**What you are asked to do**
Determine the number of lines in the listing that include the string "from"; the reply consists of that number only.

**Exercise data**
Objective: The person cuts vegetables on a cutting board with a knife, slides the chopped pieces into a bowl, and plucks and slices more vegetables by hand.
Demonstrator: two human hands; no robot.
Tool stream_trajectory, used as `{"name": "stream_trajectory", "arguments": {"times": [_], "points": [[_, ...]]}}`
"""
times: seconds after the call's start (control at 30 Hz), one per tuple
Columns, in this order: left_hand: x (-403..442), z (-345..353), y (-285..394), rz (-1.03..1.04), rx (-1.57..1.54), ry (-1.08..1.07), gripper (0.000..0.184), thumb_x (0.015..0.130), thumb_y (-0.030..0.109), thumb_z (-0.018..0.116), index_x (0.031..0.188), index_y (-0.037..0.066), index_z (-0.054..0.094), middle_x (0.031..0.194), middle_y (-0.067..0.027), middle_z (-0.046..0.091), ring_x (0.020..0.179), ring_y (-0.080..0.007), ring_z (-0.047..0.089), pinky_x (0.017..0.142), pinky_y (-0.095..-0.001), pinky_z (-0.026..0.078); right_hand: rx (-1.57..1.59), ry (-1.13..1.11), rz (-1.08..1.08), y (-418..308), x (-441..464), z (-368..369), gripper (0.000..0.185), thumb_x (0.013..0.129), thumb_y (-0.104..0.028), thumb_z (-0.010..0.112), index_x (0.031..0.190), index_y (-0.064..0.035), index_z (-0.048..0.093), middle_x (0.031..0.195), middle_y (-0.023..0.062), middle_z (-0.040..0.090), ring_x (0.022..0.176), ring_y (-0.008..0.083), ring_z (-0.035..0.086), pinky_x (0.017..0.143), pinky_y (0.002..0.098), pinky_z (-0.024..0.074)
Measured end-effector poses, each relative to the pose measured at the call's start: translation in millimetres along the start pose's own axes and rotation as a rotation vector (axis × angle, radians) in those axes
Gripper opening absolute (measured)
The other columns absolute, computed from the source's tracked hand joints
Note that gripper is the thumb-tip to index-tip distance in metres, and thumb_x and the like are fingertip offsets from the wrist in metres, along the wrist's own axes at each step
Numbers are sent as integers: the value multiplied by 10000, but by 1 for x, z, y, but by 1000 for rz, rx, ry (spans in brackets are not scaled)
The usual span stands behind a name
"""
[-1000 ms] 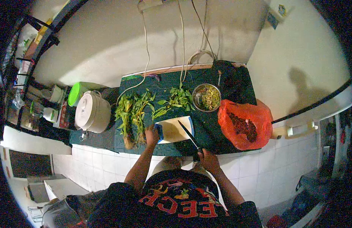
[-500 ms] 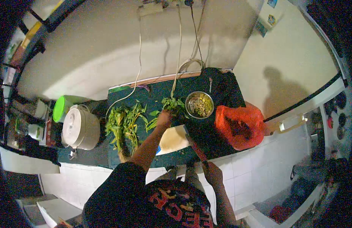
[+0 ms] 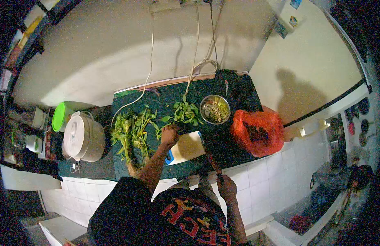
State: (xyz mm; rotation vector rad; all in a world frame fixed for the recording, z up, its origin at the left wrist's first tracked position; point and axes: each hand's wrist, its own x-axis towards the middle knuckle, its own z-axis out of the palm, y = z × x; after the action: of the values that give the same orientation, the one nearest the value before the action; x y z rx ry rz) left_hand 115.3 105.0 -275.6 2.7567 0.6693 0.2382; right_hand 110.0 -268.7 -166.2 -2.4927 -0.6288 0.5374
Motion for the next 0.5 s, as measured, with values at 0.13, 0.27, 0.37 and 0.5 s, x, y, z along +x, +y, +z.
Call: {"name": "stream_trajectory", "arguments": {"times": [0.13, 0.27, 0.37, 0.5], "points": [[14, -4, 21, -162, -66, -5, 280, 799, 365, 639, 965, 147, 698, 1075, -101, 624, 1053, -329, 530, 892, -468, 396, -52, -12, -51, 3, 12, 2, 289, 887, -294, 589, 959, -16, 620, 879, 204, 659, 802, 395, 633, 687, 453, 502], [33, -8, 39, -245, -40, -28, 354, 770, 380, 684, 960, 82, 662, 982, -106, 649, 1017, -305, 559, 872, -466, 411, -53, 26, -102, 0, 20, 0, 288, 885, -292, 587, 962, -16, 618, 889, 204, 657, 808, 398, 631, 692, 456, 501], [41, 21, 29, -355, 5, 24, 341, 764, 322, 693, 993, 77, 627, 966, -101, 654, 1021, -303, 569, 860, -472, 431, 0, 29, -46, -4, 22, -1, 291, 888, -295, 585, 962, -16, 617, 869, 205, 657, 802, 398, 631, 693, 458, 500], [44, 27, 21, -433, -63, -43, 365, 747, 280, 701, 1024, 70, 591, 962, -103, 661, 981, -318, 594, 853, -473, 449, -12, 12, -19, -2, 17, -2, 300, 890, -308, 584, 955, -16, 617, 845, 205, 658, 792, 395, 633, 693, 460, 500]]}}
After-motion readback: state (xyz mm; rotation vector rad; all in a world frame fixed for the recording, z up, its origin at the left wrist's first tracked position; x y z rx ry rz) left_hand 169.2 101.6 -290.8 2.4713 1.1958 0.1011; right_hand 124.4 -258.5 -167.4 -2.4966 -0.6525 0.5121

**Solution for this exercise**
2